Kelloway's Mill, sometimes called Donhead Mill, was also part of Donhead manor from c. 1575 (fn. 241) or earlier to 1946 or later. (fn. 242) Milling ceased between 1900 and 1923. (fn. 243) A new building, possibly incorporating more than one mill, was built of red brick in the later 18th century. The initials JK picked out in black headers on the south side suggest that the builder was either John Kelloway, lessee in 1763, or his brother James Kelloway, lessee from 1791. (fn. 244) A mill house was built on the west side of the mill in the early 19th century. The house was doubled in size by the addition of a range on the north side, possibly in the later 19th century or early 20th, and both mill and house were extensively altered in the mid 20th century.

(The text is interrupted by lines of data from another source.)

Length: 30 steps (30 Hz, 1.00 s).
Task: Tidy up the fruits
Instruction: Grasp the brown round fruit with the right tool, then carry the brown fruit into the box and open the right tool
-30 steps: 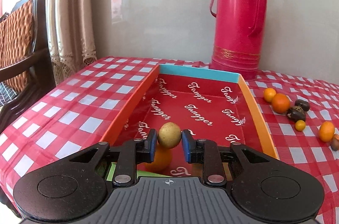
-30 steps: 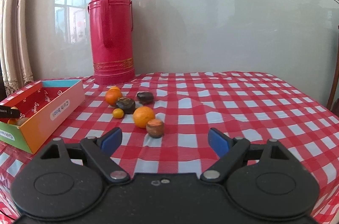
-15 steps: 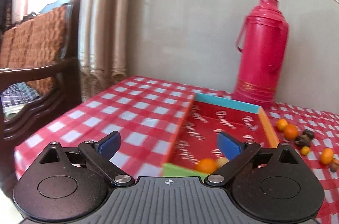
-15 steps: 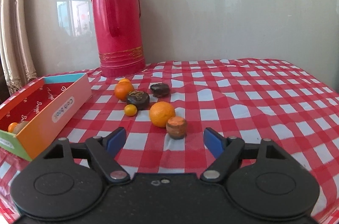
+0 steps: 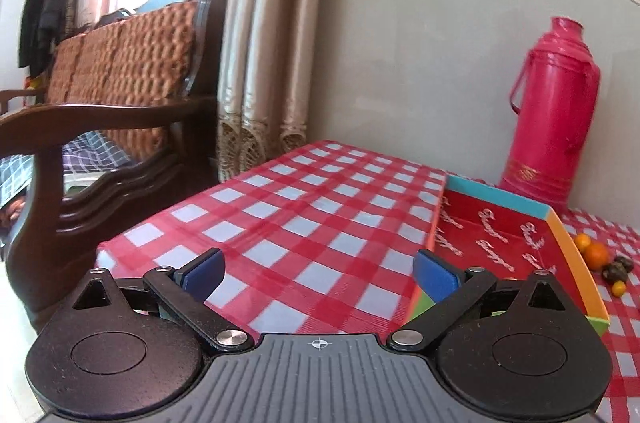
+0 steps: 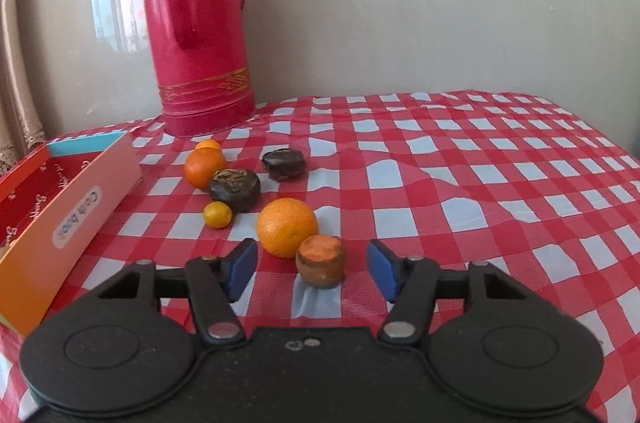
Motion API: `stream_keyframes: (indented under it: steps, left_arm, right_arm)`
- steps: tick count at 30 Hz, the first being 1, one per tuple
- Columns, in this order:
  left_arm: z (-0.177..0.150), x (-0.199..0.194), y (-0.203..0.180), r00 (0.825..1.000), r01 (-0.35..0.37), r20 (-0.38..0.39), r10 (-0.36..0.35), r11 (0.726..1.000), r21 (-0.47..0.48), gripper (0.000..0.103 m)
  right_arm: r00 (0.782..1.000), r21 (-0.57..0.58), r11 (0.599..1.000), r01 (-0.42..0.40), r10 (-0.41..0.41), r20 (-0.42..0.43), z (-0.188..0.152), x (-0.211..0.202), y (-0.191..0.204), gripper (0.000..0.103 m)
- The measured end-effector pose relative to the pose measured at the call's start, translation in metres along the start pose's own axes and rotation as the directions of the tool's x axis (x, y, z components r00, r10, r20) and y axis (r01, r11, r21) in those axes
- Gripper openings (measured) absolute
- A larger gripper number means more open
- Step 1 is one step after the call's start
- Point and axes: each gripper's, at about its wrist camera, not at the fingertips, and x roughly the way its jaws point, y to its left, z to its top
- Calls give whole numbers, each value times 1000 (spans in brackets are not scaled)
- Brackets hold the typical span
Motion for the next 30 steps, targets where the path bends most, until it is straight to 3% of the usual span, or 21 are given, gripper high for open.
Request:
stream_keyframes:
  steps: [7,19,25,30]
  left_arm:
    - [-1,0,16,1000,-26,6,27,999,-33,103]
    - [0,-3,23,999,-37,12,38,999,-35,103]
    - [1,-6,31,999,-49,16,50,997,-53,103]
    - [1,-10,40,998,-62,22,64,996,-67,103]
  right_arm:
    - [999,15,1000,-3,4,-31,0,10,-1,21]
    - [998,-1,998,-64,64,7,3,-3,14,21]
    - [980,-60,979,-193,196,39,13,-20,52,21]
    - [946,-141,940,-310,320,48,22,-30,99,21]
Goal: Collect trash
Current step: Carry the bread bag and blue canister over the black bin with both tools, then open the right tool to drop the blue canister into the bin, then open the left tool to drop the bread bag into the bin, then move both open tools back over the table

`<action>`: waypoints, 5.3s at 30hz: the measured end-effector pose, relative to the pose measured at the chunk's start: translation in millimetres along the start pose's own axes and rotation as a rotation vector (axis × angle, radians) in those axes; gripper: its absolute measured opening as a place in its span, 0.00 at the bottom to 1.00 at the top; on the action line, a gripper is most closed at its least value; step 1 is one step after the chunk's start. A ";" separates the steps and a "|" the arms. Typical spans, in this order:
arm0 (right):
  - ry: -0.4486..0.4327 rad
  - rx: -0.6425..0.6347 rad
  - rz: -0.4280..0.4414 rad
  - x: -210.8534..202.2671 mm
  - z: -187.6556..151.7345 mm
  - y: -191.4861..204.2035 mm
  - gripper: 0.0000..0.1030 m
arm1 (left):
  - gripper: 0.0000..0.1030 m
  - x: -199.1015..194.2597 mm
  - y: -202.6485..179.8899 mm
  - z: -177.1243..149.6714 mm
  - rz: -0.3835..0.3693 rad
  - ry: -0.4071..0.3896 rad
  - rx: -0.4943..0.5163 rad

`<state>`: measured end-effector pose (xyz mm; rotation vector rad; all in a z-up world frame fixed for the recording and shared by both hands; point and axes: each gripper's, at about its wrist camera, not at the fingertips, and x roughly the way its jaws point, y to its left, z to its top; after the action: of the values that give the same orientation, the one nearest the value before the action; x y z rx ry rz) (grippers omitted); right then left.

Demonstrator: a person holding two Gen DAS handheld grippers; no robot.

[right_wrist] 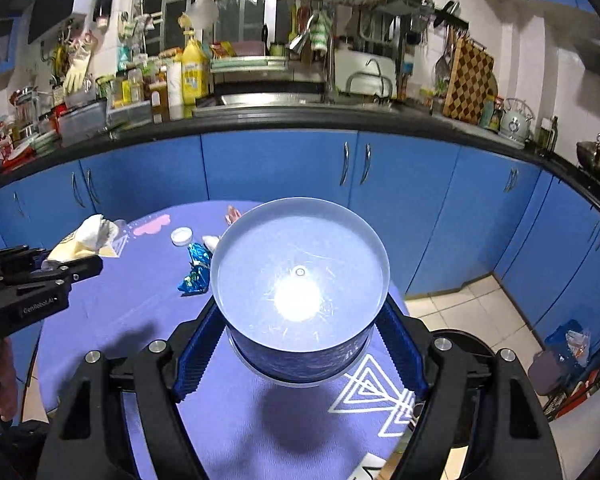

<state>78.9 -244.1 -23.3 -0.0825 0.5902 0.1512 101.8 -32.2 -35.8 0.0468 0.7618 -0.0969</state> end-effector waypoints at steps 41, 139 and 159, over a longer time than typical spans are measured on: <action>-0.069 0.160 -0.193 -60.3 -30.5 -128.3 0.72 | 0.37 -8.1 -205.1 33.9 -0.178 -0.038 0.315; 0.036 0.199 -0.258 34.0 -24.5 -167.6 0.87 | 0.96 92.8 -203.4 68.0 -0.092 -0.002 0.304; 0.070 -0.092 -0.025 118.2 22.6 21.2 0.87 | 0.96 118.7 10.1 38.6 0.031 0.122 0.031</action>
<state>184.7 -206.5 -71.5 -0.1847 0.6513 0.1518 214.8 -33.5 -89.9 0.0951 0.8812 -0.0767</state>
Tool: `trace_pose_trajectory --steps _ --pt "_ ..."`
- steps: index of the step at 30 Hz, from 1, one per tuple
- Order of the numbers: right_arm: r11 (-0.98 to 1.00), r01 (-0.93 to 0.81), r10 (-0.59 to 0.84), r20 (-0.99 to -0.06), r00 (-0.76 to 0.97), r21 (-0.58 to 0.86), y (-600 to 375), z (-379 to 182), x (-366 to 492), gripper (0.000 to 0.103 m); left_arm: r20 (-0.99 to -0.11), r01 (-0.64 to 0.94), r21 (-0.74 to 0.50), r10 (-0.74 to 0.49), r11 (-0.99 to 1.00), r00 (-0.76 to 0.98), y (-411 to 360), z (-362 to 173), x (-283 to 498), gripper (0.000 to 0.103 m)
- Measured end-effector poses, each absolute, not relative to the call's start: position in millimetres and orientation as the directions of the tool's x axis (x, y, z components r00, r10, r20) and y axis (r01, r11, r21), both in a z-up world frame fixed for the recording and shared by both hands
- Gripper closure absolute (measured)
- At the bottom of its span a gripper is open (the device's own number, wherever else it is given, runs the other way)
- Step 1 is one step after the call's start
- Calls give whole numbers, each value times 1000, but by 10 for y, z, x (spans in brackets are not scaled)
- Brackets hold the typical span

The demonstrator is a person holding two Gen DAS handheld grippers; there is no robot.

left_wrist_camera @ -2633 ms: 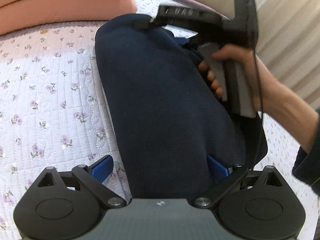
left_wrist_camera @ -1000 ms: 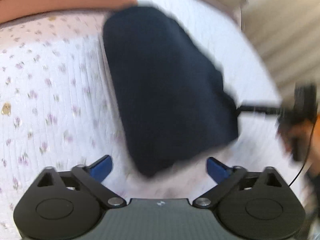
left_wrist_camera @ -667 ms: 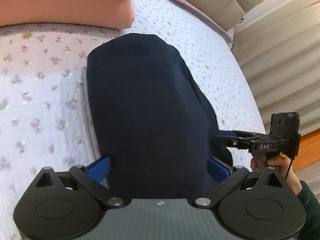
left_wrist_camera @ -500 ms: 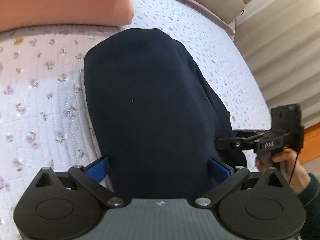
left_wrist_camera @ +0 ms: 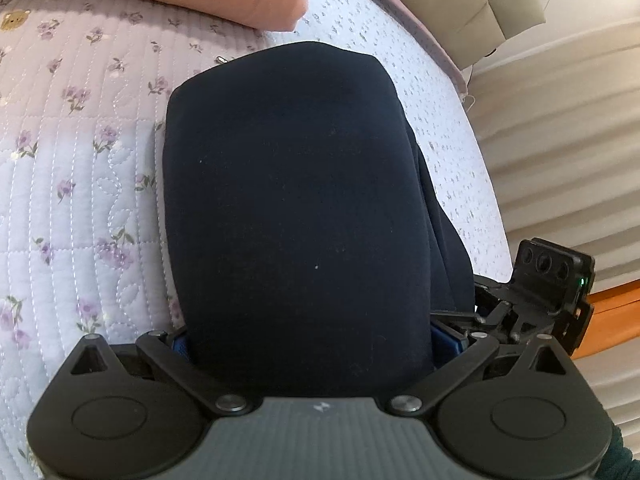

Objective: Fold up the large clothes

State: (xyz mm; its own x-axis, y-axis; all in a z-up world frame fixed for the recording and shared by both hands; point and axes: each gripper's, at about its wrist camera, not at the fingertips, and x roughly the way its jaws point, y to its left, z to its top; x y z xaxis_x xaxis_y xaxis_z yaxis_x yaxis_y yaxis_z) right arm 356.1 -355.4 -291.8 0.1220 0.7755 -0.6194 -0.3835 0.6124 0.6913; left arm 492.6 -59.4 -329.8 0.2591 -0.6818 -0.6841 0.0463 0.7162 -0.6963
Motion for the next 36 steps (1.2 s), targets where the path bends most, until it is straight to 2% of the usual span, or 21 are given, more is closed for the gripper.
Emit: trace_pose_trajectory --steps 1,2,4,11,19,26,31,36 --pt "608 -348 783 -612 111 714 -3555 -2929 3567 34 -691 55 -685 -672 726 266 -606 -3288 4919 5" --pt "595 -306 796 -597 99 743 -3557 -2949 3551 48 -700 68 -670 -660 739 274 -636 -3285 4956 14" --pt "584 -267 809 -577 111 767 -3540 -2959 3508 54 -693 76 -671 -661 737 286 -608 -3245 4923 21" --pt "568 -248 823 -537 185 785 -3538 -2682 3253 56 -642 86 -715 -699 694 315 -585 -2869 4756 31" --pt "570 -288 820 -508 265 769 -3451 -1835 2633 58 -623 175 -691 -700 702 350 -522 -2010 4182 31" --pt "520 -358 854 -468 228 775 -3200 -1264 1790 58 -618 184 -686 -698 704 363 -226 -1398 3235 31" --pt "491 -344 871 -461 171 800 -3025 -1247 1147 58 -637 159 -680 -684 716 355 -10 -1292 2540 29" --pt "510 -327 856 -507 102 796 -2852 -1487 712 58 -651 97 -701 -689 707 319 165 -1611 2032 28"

Although there were several tenants of Easton Bassett manor in 1669 and in the 18th century and earlier 19th, (fn. 245) most land of the manor was c. 1539 and later a single farm. Its downland was leased separately for a short period in the later 16th century. The farm supported 1,911 sheep c. 1539 and in its woolhouse were 66 weighs of wool. (fn. 246) It was divided by sale, possibly in the later 18th century. Downland and c. 55 a. of woodland all south of Ox Drove were thereafter worked as part of farms on the Rushmore estate based in Berwick St. John. In 1985 the land, 415 a. excluding the woodland, was in Higher Bridmore farm, on which corn was grown and sheep were reared. (fn. 247) Easton farm, 449 a. north of Ox Drove in 1839, (fn. 248) was divided in 1964: in 1985 the land was worked as two mixed farms, Easton and Chapel. (fn. 249)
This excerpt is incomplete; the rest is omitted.